**Required work:** Retype all of the entries exactly as they appear.

**Data listing:**
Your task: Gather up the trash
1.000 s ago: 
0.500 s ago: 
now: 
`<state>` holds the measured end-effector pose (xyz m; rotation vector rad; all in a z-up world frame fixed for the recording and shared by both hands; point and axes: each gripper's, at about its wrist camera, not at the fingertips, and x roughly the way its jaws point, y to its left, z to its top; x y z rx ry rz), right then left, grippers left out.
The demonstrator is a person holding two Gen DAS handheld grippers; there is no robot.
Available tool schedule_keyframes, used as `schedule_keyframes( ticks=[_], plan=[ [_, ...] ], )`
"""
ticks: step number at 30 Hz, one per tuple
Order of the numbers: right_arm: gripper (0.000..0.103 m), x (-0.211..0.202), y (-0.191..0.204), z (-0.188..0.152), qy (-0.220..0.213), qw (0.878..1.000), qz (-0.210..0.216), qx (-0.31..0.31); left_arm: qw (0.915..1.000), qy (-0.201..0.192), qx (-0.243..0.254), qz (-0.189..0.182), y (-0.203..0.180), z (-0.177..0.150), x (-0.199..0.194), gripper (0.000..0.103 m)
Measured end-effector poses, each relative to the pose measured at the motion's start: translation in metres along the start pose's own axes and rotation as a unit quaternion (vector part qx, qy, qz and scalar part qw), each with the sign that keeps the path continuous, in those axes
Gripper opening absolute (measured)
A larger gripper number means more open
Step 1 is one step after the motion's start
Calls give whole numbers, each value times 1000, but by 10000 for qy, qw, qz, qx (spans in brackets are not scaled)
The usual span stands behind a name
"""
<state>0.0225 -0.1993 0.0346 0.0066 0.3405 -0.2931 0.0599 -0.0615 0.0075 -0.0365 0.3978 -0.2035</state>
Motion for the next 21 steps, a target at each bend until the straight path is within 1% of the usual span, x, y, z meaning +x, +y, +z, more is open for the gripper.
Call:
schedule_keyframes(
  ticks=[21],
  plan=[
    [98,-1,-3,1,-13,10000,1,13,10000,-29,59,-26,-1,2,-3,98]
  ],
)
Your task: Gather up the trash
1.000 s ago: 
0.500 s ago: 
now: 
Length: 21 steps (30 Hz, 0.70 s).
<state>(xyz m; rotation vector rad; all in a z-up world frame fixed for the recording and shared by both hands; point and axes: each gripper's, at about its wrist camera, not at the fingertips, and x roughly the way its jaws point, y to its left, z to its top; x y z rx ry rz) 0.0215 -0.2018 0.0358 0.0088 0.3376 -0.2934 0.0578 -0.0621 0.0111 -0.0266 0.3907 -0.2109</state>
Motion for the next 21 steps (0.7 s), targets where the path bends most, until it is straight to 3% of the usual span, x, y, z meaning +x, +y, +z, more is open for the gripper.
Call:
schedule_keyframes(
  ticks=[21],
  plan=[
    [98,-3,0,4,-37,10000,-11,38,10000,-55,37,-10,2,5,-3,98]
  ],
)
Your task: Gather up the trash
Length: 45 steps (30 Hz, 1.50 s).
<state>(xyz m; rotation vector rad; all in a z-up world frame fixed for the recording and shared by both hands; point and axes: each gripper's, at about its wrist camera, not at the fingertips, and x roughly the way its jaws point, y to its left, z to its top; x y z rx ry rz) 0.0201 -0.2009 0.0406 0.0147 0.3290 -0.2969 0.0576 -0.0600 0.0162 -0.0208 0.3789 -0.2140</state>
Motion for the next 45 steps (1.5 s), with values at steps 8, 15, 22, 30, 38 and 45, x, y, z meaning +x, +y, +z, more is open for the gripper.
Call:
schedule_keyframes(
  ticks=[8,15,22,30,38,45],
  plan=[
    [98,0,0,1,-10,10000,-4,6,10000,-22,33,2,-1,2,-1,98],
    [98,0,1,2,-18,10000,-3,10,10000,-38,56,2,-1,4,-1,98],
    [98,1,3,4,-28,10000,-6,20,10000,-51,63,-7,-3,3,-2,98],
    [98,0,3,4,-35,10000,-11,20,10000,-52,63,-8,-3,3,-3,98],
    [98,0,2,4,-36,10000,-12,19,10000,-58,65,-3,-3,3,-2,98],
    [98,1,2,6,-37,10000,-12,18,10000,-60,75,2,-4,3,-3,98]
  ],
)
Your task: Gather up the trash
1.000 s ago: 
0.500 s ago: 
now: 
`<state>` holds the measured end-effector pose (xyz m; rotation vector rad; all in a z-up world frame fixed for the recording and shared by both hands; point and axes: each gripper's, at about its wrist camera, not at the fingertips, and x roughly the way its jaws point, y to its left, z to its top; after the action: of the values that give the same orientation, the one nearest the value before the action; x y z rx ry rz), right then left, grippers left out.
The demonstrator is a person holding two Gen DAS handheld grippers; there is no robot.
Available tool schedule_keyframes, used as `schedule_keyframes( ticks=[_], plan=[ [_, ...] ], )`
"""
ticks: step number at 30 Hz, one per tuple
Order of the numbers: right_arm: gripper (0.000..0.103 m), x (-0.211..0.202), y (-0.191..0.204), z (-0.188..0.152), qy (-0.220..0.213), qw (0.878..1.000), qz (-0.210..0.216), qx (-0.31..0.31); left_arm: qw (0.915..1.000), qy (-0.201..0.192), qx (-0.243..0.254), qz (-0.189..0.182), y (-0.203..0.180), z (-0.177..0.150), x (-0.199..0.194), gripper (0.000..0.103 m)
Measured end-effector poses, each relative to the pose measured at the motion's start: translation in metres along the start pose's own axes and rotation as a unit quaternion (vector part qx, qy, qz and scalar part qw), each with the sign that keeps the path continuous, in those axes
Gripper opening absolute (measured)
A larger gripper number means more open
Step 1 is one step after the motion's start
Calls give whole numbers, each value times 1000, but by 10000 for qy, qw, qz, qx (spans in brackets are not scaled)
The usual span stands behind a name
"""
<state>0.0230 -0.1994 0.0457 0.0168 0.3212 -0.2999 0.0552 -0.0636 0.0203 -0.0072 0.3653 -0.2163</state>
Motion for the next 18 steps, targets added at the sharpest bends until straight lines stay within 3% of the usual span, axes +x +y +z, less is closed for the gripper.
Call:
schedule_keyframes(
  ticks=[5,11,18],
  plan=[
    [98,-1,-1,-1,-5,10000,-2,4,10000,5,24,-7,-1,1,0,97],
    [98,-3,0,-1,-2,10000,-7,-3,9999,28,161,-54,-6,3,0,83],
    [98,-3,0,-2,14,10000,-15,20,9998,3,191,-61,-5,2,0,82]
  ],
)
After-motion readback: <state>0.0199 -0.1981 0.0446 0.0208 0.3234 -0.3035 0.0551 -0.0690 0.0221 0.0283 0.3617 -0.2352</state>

**Problem solution:**
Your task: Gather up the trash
1.000 s ago: 
0.500 s ago: 
now: 
`<state>` holds the measured end-effector pose (xyz m; rotation vector rad; all in a z-up world frame fixed for the recording and shared by both hands; point and axes: each gripper's, at about its wrist camera, not at the fingertips, and x roughly the way its jaws point, y to its left, z to its top; x y z rx ry rz), right then left, grippers left out.
The demonstrator is a person holding two Gen DAS handheld grippers; there is no robot.
Available tool schedule_keyframes, used as `schedule_keyframes( ticks=[_], plan=[ [_, ...] ], )`
"""
ticks: step number at 30 Hz, one per tuple
Order of the numbers: right_arm: gripper (0.000..0.103 m), x (-0.211..0.202), y (-0.191..0.204), z (-0.188..0.152), qy (-0.220..0.213), qw (0.878..1.000), qz (-0.210..0.216), qx (-0.31..0.31); left_arm: qw (0.915..1.000), qy (-0.201..0.192), qx (-0.243..0.254), qz (-0.189..0.182), y (-0.203..0.180), z (-0.177..0.150), x (-0.199..0.194), gripper (0.000..0.103 m)
Measured end-effector poses, each relative to the pose measured at the motion's start: translation in metres along the start pose's own axes and rotation as a unit quaternion (vector part qx, qy, qz and scalar part qw), each with the sign that keeps the path continuous, in those axes
Gripper opening absolute (measured)
A larger gripper number means more open
Step 1 is one step after the motion's start
Calls give whole numbers, each value times 1000, but by 10000 for qy, qw, qz, qx (spans in brackets are not scaled)
The usual span stands behind a name
"""
<state>0.0225 -0.1993 0.0346 0.0066 0.3405 -0.2931 0.0599 -0.0615 0.0075 -0.0365 0.3978 -0.2035</state>
Motion for the next 21 steps, a target at each bend until the straight path is within 1% of the usual span, x, y, z meaning +x, +y, +z, more is open for the gripper.
Call:
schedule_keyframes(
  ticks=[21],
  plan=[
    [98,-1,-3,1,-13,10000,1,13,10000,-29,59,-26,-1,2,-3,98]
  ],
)
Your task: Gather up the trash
1.000 s ago: 
0.500 s ago: 
now: 
Length: 21 steps (30 Hz, 0.70 s).
<state>(xyz m; rotation vector rad; all in a z-up world frame fixed for the recording and shared by both hands; point and axes: each gripper's, at about its wrist camera, not at the fingertips, and x roughly the way its jaws point, y to its left, z to its top; x y z rx ry rz) 0.0215 -0.2018 0.0358 0.0088 0.3376 -0.2934 0.0578 -0.0621 0.0111 -0.0266 0.3907 -0.2109</state>
Motion for the next 21 steps (0.7 s), targets where the path bends most, until it is straight to 3% of the usual span, x, y, z meaning +x, +y, +z, more is open for the gripper.
Call:
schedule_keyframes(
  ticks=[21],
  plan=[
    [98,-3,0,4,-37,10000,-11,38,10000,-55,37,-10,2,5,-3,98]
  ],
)
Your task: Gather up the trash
Length: 45 steps (30 Hz, 1.50 s).
<state>(xyz m; rotation vector rad; all in a z-up world frame fixed for the recording and shared by both hands; point and axes: each gripper's, at about its wrist camera, not at the fingertips, and x roughly the way its jaws point, y to its left, z to its top; x y z rx ry rz) 0.0201 -0.2009 0.0406 0.0147 0.3290 -0.2969 0.0576 -0.0600 0.0162 -0.0208 0.3789 -0.2140</state>
Motion for the next 45 steps (1.5 s), with values at steps 8, 15, 22, 30, 38 and 45, x, y, z meaning +x, +y, +z, more is open for the gripper.
Call:
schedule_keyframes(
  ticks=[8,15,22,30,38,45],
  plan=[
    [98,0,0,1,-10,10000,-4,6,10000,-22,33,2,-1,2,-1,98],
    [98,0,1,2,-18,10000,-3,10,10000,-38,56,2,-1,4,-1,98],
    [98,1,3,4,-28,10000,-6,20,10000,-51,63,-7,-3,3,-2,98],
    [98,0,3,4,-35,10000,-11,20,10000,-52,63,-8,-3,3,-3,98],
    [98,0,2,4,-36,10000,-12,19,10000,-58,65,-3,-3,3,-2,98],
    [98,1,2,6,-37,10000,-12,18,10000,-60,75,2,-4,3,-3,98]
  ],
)
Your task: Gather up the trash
1.000 s ago: 
0.500 s ago: 
now: 
`<state>` holds the measured end-effector pose (xyz m; rotation vector rad; all in a z-up world frame fixed for the recording and shared by both hands; point and axes: each gripper's, at about its wrist camera, not at the fingertips, and x roughly the way its jaws point, y to its left, z to its top; after the action: of the values that give the same orientation, the one nearest the value before the action; x y z rx ry rz), right then left, grippers left out.
The demonstrator is a person holding two Gen DAS handheld grippers; there is no robot.
Available tool schedule_keyframes, used as `schedule_keyframes( ticks=[_], plan=[ [_, ...] ], )`
"""
ticks: step number at 30 Hz, one per tuple
Order of the numbers: right_arm: gripper (0.000..0.103 m), x (-0.211..0.202), y (-0.191..0.204), z (-0.188..0.152), qy (-0.220..0.213), qw (0.878..1.000), qz (-0.210..0.216), qx (-0.31..0.31); left_arm: qw (0.915..1.000), qy (-0.201..0.192), qx (-0.243..0.254), qz (-0.189..0.182), y (-0.203..0.180), z (-0.177..0.150), x (-0.199..0.194), gripper (0.000..0.103 m)
Measured end-effector poses, each relative to the pose measured at the motion's start: translation in metres along the start pose's own axes and rotation as a unit quaternion (vector part qx, qy, qz and scalar part qw), each with the sign that keeps the path continuous, in those axes
Gripper opening absolute (measured)
A larger gripper number means more open
Step 1 is one step after the motion's start
Calls give whole numbers, each value times 1000, but by 10000 for qy, qw, qz, qx (spans in brackets are not scaled)
The usual span stands behind a name
"""
<state>0.0230 -0.1994 0.0457 0.0168 0.3212 -0.2999 0.0552 -0.0636 0.0203 -0.0072 0.3653 -0.2163</state>
Motion for the next 18 steps, targets added at the sharpest bends until straight lines stay within 3% of the usual span, axes +x +y +z, less is closed for the gripper.
Call:
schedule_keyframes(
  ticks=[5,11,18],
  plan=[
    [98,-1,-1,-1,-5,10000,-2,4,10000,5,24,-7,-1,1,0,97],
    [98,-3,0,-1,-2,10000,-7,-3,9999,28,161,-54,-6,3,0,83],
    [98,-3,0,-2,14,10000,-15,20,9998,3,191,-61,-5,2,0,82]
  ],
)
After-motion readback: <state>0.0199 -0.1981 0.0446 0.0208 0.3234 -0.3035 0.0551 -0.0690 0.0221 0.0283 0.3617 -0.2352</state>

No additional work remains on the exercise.